Fantino and Case (1983) designed an experiment to eliminate any possibility that relief from effortful responding could affect the function of the discriminative stimuli. In one component of a compound schedule, a variable-time (VT) schedule occasionally delivered points (backed by money) independently of responding. In the other, points were never delivered (EXT). Two observing levers were available. Pressing one of the levers occasionally produced brief displays of S- if the EXT component was underway, but nothing if the VT component was underway. Pressing the other lever produced a stimulus that was uncorrelated with either component, and thus it was equally likely to be produced during the VT component as during the EXT component.

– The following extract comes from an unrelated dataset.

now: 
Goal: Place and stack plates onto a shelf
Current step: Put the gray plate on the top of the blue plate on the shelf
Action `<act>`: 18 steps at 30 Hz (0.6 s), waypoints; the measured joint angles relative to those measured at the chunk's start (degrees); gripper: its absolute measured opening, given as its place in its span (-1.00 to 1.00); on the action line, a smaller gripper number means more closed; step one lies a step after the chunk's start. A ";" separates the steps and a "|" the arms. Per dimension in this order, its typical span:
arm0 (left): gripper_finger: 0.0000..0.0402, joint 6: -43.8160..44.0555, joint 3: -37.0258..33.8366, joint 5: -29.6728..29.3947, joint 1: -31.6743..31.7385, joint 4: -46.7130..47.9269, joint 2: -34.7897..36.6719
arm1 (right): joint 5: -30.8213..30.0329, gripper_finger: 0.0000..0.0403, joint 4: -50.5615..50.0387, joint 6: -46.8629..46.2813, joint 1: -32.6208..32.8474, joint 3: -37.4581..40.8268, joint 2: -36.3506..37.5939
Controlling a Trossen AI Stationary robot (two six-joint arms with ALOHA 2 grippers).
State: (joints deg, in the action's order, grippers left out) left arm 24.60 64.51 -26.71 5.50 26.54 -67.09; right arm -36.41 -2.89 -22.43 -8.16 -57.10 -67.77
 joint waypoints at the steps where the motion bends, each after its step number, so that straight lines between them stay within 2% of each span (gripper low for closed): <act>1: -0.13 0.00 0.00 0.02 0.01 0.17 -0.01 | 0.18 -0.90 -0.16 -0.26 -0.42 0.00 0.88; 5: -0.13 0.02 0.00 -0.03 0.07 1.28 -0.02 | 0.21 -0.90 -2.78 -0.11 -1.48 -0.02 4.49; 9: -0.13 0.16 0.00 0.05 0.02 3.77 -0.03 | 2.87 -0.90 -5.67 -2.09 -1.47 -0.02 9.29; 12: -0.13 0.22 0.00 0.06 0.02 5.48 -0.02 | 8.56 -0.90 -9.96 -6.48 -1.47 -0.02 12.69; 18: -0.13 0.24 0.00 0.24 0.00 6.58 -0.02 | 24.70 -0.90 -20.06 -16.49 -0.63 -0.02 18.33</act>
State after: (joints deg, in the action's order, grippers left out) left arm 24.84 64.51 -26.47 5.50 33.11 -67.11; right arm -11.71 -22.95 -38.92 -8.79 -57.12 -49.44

Fantino and Case’s (1983) results are summarized in the first cluster of bars in Figure 6. Because the figure is designed for comparisons among four experiments, to conserve space I have taken the liberty of averaging the results across the subjects (individual data are reported in the source publications). The figure shows the mean response rates (of eight students) to observe S- (gray bar) and the uncorrelated stimulus, designated as “S1” (white bar), as well as the relative rate of observing S- (black bar). The students preferred S1, a stimulus uncorrelated with the schedule components (but in whose presence reinforcement did occur occasionally) over S- (in whose presence reinforcement never occurred). This result casts doubt on the reinforcing function of S- reported by Perone and Baron (1980). A closer look, however, suggests that Fantino and Case’s experiment may raise more questions than it answers. I am aware of no account of conditioned reinforcement that would predict reinforcement by an uncorrelated stimulus. Indeed, even Fantino’s (1977) own delay-reduction account holds that an uncorrelated stimulus should be neutral.

Fig. 6.

Fig. 6

Observing behavior that produces S- or S1 in four different experiments. Absolute rates of observing are scaled on the left vertical axis. Relative rates of observing are scaled on the right vertical axis (response rates on the key that produced S- divided by the sum of response rates on the key that produced S- plus response rates on the key that produced S1). The dashed line applies to the relative rates (black bars) only: Values below the dashed line represent preference for S1; values above it represent preference for S-. The results are means across all subjects in the relevant conditions. “F&C” results are redrawn from Fantino and Case’s Table 1 (p. 197). “P&K” results are redrawn from Perone and Kaminski’s (1992) Table 2 (p. 565). The first P&K cluster of bars is based on data from Subjects F1, F2, F3, and M3 (“After” phase in the table). The second cluster is based on data from Subjects F6, F7, and F8. The “P&D” results are from an unpublished study.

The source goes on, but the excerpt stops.